• **Required action**:
Find the lines of the listing that contain the string "every", and return them.

----------

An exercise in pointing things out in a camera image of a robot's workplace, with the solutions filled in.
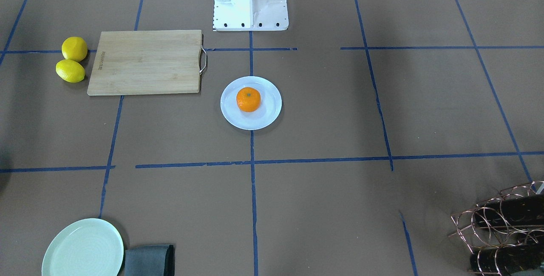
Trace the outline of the light blue plate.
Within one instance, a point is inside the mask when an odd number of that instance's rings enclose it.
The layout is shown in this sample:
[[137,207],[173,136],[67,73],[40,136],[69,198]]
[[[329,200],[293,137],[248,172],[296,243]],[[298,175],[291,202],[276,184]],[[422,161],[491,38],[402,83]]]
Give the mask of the light blue plate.
[[[236,101],[238,92],[253,88],[260,93],[260,106],[252,112],[239,108]],[[262,77],[246,76],[234,80],[226,86],[220,97],[220,109],[225,119],[233,126],[254,131],[272,124],[282,109],[282,97],[278,88]]]

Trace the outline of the orange fruit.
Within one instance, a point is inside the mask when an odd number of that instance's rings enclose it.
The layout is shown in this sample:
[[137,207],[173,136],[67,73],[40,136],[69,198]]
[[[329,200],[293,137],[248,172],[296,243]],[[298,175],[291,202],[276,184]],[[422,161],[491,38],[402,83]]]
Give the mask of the orange fruit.
[[255,88],[243,87],[236,94],[236,104],[243,112],[257,111],[261,105],[261,94]]

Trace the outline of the green plate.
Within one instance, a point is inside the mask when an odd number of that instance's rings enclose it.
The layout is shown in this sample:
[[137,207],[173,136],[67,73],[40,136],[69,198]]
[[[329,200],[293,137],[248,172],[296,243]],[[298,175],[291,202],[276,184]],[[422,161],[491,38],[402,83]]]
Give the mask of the green plate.
[[124,242],[117,228],[97,218],[66,226],[49,243],[43,276],[116,276],[124,262]]

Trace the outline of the wooden cutting board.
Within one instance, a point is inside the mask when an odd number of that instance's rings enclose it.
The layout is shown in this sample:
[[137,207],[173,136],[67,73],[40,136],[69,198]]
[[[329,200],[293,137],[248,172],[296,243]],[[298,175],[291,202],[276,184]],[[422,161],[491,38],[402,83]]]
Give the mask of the wooden cutting board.
[[206,68],[202,30],[103,31],[87,94],[196,94]]

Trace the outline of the dark folded cloth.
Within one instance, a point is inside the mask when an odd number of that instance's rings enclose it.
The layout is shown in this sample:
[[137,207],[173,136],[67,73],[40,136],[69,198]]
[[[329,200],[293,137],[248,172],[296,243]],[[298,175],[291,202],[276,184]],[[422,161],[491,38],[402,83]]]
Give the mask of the dark folded cloth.
[[125,276],[174,276],[174,245],[144,245],[125,251]]

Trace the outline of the lemon near board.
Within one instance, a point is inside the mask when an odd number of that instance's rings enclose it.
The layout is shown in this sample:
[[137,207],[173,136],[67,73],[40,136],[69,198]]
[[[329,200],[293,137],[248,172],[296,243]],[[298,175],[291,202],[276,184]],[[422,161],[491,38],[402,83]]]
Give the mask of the lemon near board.
[[56,74],[66,82],[78,83],[84,80],[85,69],[74,60],[64,59],[56,64]]

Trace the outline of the lemon far from board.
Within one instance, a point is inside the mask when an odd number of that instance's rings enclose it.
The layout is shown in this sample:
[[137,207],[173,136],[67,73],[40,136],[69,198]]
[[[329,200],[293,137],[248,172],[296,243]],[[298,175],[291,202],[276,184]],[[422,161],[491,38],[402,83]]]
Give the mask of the lemon far from board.
[[83,37],[68,37],[61,45],[61,52],[66,60],[80,62],[87,57],[88,46]]

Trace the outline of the green bottle back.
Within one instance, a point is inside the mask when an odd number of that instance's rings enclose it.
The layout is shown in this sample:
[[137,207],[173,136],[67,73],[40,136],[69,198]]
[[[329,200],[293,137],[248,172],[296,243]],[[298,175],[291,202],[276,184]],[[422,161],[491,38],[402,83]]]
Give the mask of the green bottle back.
[[484,204],[476,210],[474,220],[480,227],[514,226],[532,229],[544,225],[544,195],[514,198]]

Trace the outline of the green bottle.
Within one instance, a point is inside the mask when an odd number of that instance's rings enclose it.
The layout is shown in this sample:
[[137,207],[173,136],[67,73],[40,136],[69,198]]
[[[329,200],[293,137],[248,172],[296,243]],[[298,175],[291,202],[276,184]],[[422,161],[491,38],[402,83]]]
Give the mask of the green bottle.
[[478,276],[542,276],[544,245],[480,248],[470,255],[470,271]]
[[514,198],[484,204],[476,210],[474,220],[480,227],[514,226],[532,229],[544,225],[544,195]]

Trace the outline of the green bottle middle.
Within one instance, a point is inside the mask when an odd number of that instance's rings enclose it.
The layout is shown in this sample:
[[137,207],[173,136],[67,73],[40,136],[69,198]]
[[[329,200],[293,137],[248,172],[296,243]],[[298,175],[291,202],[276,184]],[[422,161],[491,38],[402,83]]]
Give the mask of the green bottle middle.
[[544,245],[480,248],[470,255],[470,271],[478,276],[542,276]]

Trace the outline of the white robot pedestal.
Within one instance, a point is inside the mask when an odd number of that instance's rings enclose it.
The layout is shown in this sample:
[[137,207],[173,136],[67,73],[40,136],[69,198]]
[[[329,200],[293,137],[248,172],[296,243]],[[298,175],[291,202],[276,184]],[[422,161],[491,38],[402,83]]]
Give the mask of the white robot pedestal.
[[214,0],[214,31],[285,31],[287,0]]

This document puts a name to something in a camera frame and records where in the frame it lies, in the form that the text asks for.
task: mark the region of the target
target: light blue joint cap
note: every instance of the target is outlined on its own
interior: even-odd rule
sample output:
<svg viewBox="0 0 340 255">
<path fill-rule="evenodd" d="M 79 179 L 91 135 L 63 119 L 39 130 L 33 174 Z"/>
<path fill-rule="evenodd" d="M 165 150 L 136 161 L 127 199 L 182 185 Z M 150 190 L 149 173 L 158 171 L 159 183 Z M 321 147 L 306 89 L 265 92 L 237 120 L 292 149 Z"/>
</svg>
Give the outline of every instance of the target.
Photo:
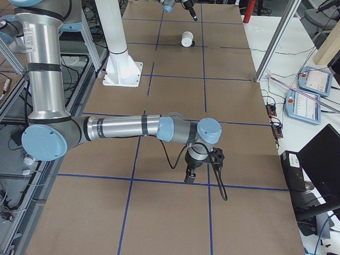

----------

• **Result for this exercise**:
note: every instance of the target is outlined on its own
Give the outline of every instance of the target.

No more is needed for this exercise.